White House Weakens Proposed Deeming Regs
OMB edits ease language on health risks, regulation of premium cigars, e-cigarettes
WASHINGTON --The White House's Office of Management and Budget (OMB) has put its own spin on the U.S. Food & Drug Administration's (FDA) proposed deeming regulations. According to a Reuters report, the OMB, tasked with analyzing the potential economic consequences of the proposed regulations, specifically looked to weaken or outright omit some of the language detailing health risks and restrictions on premium cigars and electronic cigarettes.
These changes were chronicled in documents published in the Federal Register and included the following:
- Changing the original proposed two-part cigar rule (one for traditional tobacco products, one for tobacco products that previously not been regulated) to a "two-option" rule, one of which would exempt premium cigars.
- Removing FDA analysis that showed exempting premium cigars from a proposal to require large warning labels would save manufacturers $1 million to $3 million but run up $32.6 million to $34.2 million in public health costs.
- Removing FDA calculations on how many lives might be saved from the proposed cigar regulations, including a "welfare gain" of $16 million to $52 million from dissuading people to smoke cigars through warning labels.
- Changing the FDA's proposed "prohibition of non-face-to-face sales (e.g., vending machines)" of e-cigs, which suggested the possibility of an online sales ban, so that it only applied to vending machines.

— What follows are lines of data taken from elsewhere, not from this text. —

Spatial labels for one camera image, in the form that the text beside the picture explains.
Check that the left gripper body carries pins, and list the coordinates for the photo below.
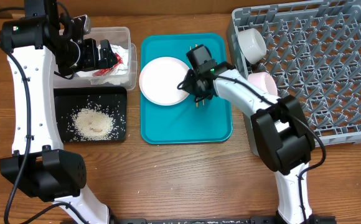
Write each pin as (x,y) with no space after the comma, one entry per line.
(89,58)

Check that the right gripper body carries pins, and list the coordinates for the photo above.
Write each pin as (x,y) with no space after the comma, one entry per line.
(196,86)

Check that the red snack wrapper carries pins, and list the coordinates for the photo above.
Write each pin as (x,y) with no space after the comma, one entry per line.
(106,71)

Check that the white napkin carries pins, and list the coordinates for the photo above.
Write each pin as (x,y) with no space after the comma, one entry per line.
(119,75)

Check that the large white plate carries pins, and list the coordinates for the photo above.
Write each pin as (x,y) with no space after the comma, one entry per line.
(159,79)

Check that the small white plate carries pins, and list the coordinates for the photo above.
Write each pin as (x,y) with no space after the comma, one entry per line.
(264,81)

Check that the grey bowl of rice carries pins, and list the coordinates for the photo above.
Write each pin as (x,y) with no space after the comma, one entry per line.
(252,45)

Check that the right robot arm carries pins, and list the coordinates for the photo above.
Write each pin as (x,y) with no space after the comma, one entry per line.
(281,135)

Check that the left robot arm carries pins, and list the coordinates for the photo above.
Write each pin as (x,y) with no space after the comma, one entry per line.
(42,44)

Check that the clear plastic waste bin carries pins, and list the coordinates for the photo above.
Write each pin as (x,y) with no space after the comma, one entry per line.
(116,36)

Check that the grey dishwasher rack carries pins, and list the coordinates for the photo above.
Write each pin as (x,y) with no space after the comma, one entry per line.
(314,54)

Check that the teal serving tray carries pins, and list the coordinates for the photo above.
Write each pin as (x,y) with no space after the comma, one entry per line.
(183,123)

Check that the black plastic tray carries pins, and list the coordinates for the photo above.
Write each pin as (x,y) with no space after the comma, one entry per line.
(69,98)

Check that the pile of white rice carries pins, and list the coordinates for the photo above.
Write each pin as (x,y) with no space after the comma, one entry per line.
(92,123)

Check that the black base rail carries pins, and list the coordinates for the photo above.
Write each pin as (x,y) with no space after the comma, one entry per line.
(253,220)

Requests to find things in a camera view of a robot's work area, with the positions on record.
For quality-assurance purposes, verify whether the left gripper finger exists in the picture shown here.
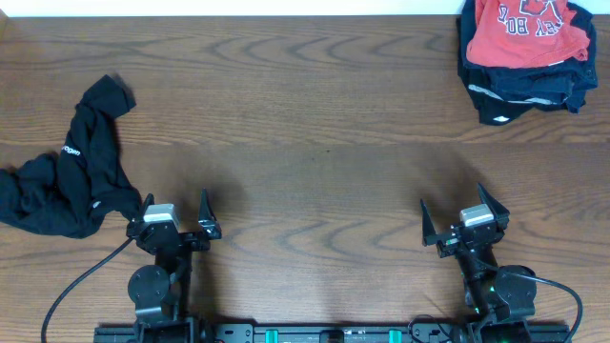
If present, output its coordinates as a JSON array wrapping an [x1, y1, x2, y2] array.
[[134, 193, 154, 223], [198, 189, 217, 224]]

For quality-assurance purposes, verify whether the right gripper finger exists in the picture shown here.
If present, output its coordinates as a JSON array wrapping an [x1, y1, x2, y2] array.
[[420, 199, 437, 247], [477, 183, 509, 224]]

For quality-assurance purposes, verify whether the black t-shirt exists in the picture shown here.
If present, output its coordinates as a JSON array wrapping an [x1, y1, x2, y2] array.
[[1, 75, 141, 239]]

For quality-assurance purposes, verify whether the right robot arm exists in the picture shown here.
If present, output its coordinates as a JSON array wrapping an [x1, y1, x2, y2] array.
[[420, 184, 537, 342]]

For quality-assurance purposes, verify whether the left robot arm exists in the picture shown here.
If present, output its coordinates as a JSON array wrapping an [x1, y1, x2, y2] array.
[[127, 190, 222, 342]]

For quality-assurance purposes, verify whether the navy folded clothes stack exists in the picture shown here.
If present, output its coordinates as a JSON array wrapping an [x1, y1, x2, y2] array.
[[457, 0, 599, 126]]

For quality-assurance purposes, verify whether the red printed t-shirt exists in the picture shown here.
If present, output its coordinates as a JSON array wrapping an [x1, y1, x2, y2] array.
[[466, 0, 592, 69]]

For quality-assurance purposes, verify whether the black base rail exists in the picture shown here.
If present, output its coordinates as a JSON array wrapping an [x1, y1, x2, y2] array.
[[92, 322, 571, 343]]

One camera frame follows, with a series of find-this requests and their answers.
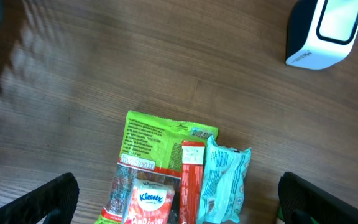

- Deleting language regarding electronic cigarette manufacturing concerns, specifically a proposal that the FDA would review e-cigarette cartridges for evidence of poor quality control, variable nicotine content or toxic ingredients.
In response to the OMB's changes, FDA spokesperson Jennifer Haliski said the agency does not comment on changes to a proposal during the review process. She encouraged interested parties to express their views through the August 8 deadline for public comments.
"All comments will be carefully considered as the final rule is being developed," she told Reuters. "As the science base continues to develop for these products, the agency has the ability to take additional regulatory actions designed to further minimize the public health burden of tobacco use in this country."